By analysing the survey responses, you can gain a clear understanding of employee morale. This will allow you to identify potential issues or areas of discontent. Using this information, you can make informed decisions to enhance workplace conditions and policies.

The information collected from these surveys can lead to targeted interventions aimed at increasing employee satisfaction, motivation and overall productivity.

Employee engagement surveys help to foster a culture of open communication and transparency. Employees will feel more empowered and valued if they’re given the chance to voice their concerns and suggestions.

Making sure your employees are engaged is important to help improve business productivity. When used correctly, employee surveys are a powerful tool to gain strong insights from your team. They can also identify areas for improvement. Taking action from survey results is what leads to more engaged employees.

However, poorly conducted engagement surveys can crush morale, dishearten people and sidetrack organisational goals.

Let's take a look at the pros and cons of employee engagement surveys. So you can decide how best to use them in your business.

Pros of Employee Engagement Surveys

Employee Empowerment

Employee engagement surveys have a special way of making employees feel important and heard. When employees take part in surveys, it shows that their thoughts matter and that their voices are valued. This is probably why 86% of employees want their employers to ask them for feedback throughout the year.

Sometimes, when employees join in these surveys, they end up feeling happier about their jobs and the work they do. This happens because when their opinions are considered, they feel motivated to do well and help the company succeed.

This sense of good feeling can help improve company-wide morale. Helping all teams and departments reach common goals.

Solve problems before they escalate

Employee engagement surveys can help identify small issues - before they become major problems.

You can use an employee survey to find out how your employees feel about their role, their team and the company as a whole. Employee surveys are only as good as the data you capture. So for best results, we would recommend allowing team members to answer these anonymously.

Once your workforce has completed the survey, you should be left with a gold mine of authentic insights. From here you'll want to assess the answers.

Are there common issues cropping up? How serious are they? Is the general sentiment positive or negative? Are issues site-wide, or isolated to specific departments?

Using these insights, you can take action to prevent small issues from snowballing into bigger problems across the entire company. By doing this you're able to prevent issues from negatively impacting employee morale and productivity. Highly engaged teams show 21% greater profit-earning potential than teams that are not engaged.

Gauge Employee Morale

An employee survey will provide you with a greater awareness of the morale levels of your employees. A survey will give you a much more complete understanding compared to surface-level assumptions. Simply guessing how happy your team members seem from interactions in the office, or chats in the tea room does not paint a full picture - although these anecdotal conversations do add some insight, so are valuable in their own way.

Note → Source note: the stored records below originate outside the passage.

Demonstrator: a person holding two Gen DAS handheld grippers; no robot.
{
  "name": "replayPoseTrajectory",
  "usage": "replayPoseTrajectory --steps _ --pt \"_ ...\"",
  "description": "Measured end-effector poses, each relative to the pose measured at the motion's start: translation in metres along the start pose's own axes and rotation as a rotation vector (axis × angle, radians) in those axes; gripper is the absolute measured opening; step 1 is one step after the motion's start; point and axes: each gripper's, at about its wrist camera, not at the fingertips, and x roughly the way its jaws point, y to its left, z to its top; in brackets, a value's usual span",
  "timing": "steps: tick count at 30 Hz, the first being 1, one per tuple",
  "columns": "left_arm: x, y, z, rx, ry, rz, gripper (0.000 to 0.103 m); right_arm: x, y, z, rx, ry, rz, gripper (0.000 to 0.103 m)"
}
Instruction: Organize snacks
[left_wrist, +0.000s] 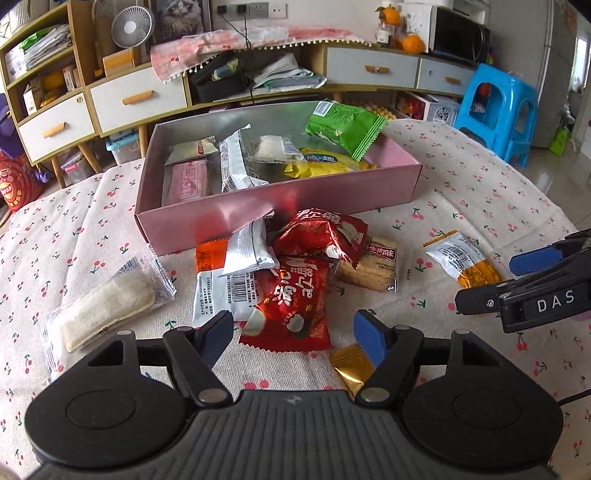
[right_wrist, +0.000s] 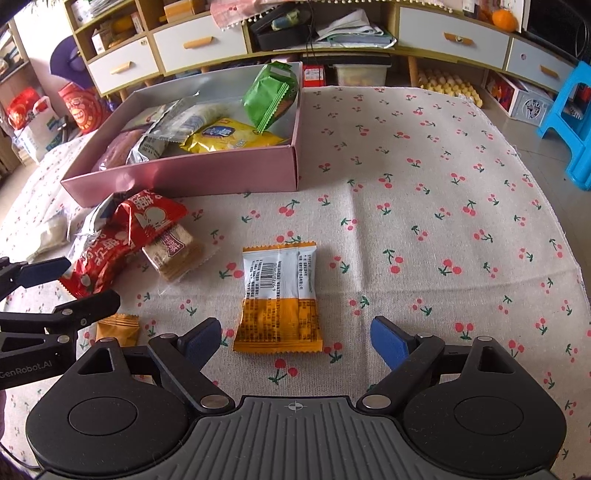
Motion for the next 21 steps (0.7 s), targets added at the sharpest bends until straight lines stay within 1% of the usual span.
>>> replayPoseTrajectory --steps 2,4,6,9,14,18,21 --pt "0.0015 -0.0011 0.0013 -0.002 0.000 0.000 0.066 0.0007 0.0023 -0.0007 -0.021 -0.002 -0.012 0.090" --pt "0.0020 -0.0018 0.0029 -0.004 -0.001 0.003 0.062 0.0012 0.0044 -0.0020 -0.038 -0.005 -0.021 0.090" --pt "0.0033 -0.0022 0.0046 -0.008 0.003 0.003 0.051 0.0014 0.0056 -0.0029 -0.048 -0.008 -0.026 0.090" --pt "0.0047 -0.0004 0.0058 -0.027 0.014 0.012 0.044 0.0017 0.0059 -0.0027 -0.050 -0.011 -0.028 0.090" --pt "0.0030 0.0011 0.0066 -0.038 0.014 0.002 0.043 0.0017 0.0054 -0.0024 -0.043 -0.019 -0.039 0.090" --pt "0.0015 0.0026 0.0079 -0.052 0.019 -0.017 0.042 0.0018 0.0040 -0.0006 -0.036 -0.024 -0.048 0.088" --pt "0.0000 0.0033 0.0088 -0.059 0.020 -0.028 0.042 0.0013 0.0045 0.0004 -0.036 -0.026 -0.047 0.081"
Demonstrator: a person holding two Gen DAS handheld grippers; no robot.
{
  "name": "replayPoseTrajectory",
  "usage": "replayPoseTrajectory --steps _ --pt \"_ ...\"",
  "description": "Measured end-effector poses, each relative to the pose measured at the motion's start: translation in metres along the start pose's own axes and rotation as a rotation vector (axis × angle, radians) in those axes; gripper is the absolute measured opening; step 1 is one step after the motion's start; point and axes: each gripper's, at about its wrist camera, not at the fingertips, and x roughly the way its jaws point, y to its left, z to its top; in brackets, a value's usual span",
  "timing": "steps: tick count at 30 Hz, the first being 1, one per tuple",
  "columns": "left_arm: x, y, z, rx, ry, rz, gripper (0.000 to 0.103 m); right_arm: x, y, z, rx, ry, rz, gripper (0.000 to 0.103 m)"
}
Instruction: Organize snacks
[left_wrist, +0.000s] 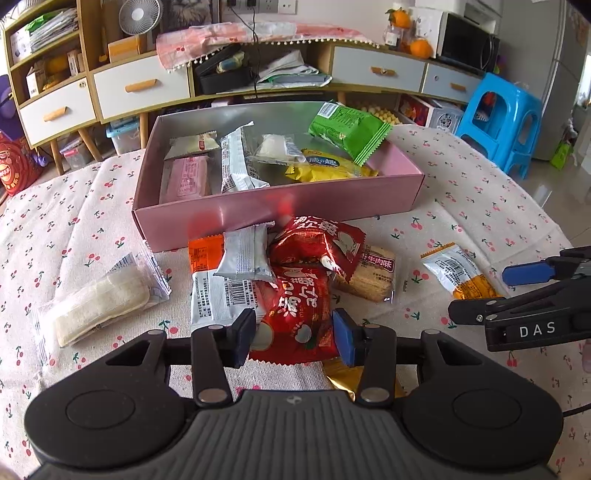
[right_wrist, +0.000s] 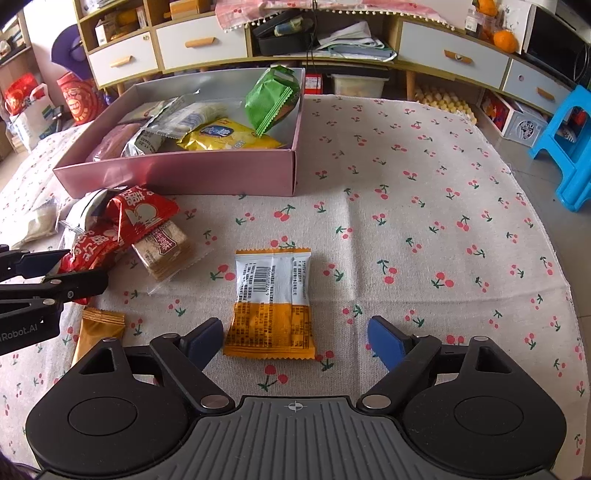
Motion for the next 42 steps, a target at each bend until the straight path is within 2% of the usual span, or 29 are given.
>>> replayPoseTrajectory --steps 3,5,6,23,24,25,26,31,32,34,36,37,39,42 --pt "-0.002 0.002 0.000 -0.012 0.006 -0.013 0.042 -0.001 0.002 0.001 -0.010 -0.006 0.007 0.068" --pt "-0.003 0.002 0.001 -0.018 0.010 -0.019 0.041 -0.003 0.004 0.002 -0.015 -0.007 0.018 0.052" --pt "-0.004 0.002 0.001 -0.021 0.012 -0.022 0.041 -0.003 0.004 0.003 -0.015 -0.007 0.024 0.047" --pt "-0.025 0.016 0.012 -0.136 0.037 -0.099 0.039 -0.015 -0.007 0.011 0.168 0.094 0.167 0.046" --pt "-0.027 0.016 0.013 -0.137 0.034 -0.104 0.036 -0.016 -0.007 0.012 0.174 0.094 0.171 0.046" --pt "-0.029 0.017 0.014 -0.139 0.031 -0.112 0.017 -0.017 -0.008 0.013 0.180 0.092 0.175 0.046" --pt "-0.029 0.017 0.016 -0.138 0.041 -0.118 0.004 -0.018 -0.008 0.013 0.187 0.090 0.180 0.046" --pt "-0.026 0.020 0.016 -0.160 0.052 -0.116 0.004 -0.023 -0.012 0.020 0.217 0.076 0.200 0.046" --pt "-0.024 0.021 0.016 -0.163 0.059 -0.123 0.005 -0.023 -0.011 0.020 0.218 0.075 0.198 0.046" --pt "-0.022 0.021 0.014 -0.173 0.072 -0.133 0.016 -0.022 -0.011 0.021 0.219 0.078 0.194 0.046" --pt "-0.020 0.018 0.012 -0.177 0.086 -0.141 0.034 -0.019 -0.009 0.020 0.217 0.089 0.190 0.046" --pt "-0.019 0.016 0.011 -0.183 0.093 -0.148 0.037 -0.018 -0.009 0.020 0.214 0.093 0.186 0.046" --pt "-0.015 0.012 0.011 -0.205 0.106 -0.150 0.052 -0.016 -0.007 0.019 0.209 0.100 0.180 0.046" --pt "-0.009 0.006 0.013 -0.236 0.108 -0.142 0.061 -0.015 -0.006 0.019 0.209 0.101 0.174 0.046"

Anonymous staff surveys give deeper insights into how people feel, allowing colleagues to be more honest without the fear of kickback from management. The data will allow you to make the changes required to improve morale, or double down on what’s working.

Better Decision Making

Engagement surveys can help leaders and managers make informed, data-supported decisions. For example, if survey results show that staff feel unhappy due to poor communication in the organisation, leadership can fix that. They know the sentiment (unhappy). They know the issue (poor communication) so can take precise action.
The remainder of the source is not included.